The mark of the beast

What I wrote about Moammar Gaddafi last night was my 666th published post on this blog.

Somehow, that seems oddly appropriate.

Scumbag dies in Libya

Moammar Gaddafi is dead. The ousted Libyan dictator was 69.

The images of his final moments are horrific. His enemies found him crawling through a sewer in his hometown of Sirte, pulled him out, bloodied him, drove him off on a flatbed truck, paraded him (still alive) among the joyous victors, then put a couple of bullets in his chest and a bullet in his head. Here’s a description from the New York Times:

In a cellphone video that went viral on the Internet, the deposed Libyan leader is seen splayed on the hood of a truck and then stumbling amid a frenzied crowd, seemingly begging for mercy. He is next seen on the ground, with fighters grabbing his hair. Blood pours down his head, drenching his golden brown khakis, as the crowd shouts, “God is great!”

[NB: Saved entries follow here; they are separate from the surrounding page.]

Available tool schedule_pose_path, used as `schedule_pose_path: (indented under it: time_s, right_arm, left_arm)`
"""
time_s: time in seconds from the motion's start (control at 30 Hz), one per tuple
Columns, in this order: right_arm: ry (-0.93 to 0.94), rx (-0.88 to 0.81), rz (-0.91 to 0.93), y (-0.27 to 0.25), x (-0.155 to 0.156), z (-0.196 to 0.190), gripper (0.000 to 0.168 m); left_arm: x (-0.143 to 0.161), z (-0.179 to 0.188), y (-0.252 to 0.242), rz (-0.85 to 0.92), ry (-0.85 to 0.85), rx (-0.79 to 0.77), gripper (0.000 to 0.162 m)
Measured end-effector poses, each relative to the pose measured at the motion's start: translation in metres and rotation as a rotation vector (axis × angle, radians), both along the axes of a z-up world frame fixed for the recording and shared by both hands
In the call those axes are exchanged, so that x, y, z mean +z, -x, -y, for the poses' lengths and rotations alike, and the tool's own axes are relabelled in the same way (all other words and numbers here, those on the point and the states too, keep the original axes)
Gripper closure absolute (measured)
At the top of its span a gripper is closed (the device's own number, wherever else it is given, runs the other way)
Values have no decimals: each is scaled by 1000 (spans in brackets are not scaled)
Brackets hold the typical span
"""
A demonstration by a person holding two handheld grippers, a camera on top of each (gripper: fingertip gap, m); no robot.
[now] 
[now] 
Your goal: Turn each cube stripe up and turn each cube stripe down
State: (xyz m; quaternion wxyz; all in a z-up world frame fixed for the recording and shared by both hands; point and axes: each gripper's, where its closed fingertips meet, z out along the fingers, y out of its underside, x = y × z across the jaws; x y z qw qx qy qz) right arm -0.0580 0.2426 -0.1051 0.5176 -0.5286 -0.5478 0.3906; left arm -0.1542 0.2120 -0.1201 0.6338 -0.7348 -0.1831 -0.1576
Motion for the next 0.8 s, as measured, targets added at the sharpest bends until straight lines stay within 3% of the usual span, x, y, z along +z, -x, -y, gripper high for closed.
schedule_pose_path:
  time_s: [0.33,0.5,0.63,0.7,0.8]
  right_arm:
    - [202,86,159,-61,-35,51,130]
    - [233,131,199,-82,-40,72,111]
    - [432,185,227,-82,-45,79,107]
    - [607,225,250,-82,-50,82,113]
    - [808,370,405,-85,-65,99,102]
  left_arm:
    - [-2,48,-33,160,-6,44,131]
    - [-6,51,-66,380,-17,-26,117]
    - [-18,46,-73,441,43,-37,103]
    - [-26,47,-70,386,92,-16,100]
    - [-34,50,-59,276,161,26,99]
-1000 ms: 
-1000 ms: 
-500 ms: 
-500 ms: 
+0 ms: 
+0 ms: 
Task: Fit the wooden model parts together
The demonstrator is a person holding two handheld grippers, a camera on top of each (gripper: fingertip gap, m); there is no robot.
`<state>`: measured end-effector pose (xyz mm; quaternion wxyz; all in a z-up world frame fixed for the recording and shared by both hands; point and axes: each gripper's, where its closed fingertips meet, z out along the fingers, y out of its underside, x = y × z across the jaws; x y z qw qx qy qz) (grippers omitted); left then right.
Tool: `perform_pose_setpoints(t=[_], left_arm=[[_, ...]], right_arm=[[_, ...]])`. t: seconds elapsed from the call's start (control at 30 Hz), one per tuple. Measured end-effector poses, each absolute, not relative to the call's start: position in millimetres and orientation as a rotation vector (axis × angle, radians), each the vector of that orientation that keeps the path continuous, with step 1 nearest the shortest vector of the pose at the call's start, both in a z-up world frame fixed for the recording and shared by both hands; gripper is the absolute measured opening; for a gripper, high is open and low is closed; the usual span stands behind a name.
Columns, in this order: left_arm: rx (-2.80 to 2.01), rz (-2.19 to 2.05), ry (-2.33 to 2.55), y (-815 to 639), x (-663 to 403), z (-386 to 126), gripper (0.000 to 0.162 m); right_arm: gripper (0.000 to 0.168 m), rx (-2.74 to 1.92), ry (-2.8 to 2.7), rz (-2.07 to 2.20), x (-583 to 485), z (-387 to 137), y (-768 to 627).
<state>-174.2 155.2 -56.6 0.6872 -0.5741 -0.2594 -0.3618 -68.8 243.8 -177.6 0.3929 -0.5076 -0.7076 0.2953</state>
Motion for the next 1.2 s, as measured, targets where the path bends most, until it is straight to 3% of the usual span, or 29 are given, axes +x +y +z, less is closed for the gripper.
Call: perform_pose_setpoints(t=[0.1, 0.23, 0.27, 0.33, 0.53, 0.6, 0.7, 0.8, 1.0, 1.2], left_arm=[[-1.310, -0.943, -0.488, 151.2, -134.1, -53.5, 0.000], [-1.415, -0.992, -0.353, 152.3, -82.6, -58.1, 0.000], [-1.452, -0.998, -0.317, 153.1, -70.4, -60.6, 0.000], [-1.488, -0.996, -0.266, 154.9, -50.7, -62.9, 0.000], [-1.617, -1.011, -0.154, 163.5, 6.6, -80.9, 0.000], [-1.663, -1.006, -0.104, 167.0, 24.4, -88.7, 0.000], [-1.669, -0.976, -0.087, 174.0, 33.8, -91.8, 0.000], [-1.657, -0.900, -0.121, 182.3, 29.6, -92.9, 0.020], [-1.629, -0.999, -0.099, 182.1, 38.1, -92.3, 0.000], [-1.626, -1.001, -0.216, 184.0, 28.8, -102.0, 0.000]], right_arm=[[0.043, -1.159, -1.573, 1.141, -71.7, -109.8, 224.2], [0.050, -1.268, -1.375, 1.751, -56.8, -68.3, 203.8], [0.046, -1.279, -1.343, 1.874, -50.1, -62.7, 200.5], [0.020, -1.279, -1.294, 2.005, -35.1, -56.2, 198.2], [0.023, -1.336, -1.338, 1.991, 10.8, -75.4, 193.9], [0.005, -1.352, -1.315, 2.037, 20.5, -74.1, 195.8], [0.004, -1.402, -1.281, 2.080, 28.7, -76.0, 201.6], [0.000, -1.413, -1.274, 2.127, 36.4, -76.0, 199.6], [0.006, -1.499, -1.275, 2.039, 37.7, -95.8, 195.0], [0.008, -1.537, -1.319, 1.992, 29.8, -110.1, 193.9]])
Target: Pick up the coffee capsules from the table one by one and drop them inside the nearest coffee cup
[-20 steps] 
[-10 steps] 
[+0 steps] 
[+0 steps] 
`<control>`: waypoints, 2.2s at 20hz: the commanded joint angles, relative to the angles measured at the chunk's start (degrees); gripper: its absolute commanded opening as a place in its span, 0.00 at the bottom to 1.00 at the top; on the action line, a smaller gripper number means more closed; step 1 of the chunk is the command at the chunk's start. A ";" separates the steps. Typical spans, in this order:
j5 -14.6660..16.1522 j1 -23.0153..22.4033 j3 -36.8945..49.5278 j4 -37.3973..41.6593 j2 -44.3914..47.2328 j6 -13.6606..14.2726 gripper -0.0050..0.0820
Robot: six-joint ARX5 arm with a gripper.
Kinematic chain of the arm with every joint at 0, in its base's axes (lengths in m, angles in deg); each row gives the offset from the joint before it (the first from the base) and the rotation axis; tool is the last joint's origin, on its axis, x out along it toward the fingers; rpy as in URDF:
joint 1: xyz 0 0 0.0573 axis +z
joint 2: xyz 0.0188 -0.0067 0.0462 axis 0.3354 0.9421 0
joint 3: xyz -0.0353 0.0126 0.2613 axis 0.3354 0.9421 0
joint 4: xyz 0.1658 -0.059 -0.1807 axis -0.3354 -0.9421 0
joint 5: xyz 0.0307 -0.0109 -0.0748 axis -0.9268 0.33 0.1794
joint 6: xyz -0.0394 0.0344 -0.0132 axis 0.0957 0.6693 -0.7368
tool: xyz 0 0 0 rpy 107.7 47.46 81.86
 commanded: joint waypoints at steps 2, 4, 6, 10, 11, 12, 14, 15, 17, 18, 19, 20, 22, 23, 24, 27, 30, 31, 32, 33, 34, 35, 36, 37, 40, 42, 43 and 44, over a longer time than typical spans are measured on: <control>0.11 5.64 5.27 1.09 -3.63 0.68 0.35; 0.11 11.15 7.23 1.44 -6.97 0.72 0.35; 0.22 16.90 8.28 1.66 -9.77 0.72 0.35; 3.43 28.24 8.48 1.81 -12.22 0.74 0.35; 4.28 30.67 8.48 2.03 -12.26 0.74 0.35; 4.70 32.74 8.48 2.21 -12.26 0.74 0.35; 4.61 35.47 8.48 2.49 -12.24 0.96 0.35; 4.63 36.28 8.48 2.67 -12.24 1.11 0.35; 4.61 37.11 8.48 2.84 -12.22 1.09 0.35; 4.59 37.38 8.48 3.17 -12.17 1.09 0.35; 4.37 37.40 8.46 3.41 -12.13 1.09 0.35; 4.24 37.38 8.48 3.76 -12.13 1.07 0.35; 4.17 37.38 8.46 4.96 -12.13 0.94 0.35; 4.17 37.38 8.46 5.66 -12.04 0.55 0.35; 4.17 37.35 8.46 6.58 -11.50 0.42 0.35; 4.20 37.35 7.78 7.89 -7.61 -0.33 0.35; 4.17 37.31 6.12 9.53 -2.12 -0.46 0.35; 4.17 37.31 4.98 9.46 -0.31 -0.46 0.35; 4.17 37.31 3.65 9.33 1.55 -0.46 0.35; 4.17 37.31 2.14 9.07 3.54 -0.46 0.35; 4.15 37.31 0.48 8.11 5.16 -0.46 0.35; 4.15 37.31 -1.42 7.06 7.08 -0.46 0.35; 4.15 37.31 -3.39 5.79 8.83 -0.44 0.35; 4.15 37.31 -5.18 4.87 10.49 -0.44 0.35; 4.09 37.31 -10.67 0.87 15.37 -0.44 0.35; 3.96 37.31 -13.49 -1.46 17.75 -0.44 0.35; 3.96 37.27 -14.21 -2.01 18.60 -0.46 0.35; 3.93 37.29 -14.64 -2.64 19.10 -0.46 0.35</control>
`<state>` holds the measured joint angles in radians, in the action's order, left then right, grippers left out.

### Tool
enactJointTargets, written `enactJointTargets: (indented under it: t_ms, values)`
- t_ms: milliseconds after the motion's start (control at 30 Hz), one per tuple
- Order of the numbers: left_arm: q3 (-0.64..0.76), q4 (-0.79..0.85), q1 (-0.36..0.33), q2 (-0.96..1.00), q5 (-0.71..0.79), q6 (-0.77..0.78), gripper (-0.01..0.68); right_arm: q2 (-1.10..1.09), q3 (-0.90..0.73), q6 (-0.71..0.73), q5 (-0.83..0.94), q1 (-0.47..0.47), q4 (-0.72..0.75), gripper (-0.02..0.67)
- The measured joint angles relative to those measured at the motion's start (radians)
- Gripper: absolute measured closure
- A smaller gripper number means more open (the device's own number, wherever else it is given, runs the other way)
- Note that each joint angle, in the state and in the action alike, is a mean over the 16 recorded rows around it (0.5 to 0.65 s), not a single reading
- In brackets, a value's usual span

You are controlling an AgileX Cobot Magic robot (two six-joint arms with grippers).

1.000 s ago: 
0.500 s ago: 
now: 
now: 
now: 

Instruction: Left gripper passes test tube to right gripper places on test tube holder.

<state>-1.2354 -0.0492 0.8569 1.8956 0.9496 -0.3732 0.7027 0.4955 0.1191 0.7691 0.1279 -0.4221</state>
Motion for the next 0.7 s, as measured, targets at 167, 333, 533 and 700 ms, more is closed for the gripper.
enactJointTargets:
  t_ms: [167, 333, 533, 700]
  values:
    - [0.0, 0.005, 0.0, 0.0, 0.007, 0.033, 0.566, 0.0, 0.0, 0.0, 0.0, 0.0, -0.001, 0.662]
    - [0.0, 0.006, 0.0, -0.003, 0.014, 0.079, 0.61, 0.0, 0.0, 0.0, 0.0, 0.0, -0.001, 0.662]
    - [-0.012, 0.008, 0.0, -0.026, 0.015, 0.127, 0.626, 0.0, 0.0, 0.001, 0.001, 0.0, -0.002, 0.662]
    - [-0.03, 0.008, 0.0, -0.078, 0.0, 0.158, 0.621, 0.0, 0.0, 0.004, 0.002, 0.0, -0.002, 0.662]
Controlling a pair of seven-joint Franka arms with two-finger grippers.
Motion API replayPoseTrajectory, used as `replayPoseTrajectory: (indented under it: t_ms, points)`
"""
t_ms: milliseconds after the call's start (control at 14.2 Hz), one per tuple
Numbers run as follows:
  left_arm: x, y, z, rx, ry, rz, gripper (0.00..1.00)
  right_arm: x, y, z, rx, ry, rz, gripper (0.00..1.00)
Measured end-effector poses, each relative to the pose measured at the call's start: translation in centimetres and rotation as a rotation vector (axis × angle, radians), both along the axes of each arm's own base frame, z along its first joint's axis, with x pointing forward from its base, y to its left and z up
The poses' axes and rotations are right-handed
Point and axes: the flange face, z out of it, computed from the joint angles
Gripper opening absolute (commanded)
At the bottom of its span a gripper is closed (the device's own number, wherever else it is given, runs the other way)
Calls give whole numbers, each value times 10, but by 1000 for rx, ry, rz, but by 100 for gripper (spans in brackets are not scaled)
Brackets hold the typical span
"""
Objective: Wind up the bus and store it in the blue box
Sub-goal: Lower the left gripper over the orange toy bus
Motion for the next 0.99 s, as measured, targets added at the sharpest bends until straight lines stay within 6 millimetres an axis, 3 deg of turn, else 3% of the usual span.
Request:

Colonel Qaddafi’s body was shown in later photographs, with bullet holes apparently fired into his head at what forensic experts said was close range, raising the possibility that he was executed at the hands of anti-Qaddafi fighters.

I watched the video. I’m not going to link to it, but it’s easy enough to find. Though his end was repulsive and terrifying, it was what he deserved.

Because:

He sponsored terrorist attacks that killed hundreds. He turned weapons on his own people and killed thousands. He committed crimes against humanity. He was insane. He created immeasurable pain and made the world a more dangerous place.

There’s no sympathy for his end. Decent people throughout the world are celebrating his execution. This from the Washington Post:

Gaddafi was the first leader to be killed in the Arab Spring uprisings, and photos of his blood-smeared face quickly spread across the region, sending a powerful message to both dictators and demonstrators elsewhere, much like photos of former Egyptian ruler Hosni Mubarak being hauled before a court.

Libya erupted in joy as word of his capture and death flashed across Arab-language channels. In Tripoli, celebratory gunfire was so heavy that airspace over the city was closed to traffic.

A couple of days ago, I wrote about lynch mobs and how evil they were. And today, I celebrate the actions of a lynch mob. This is a conflict that bothers me, and I can’t resolve it. But just as I feel nobody deserves to die, I realize some people don’t deserve to live.

Moammar Gaddafi has been on trial for decades. His crimes were proved. The verdict was obvious. Today, the inevitable sentence was carried out.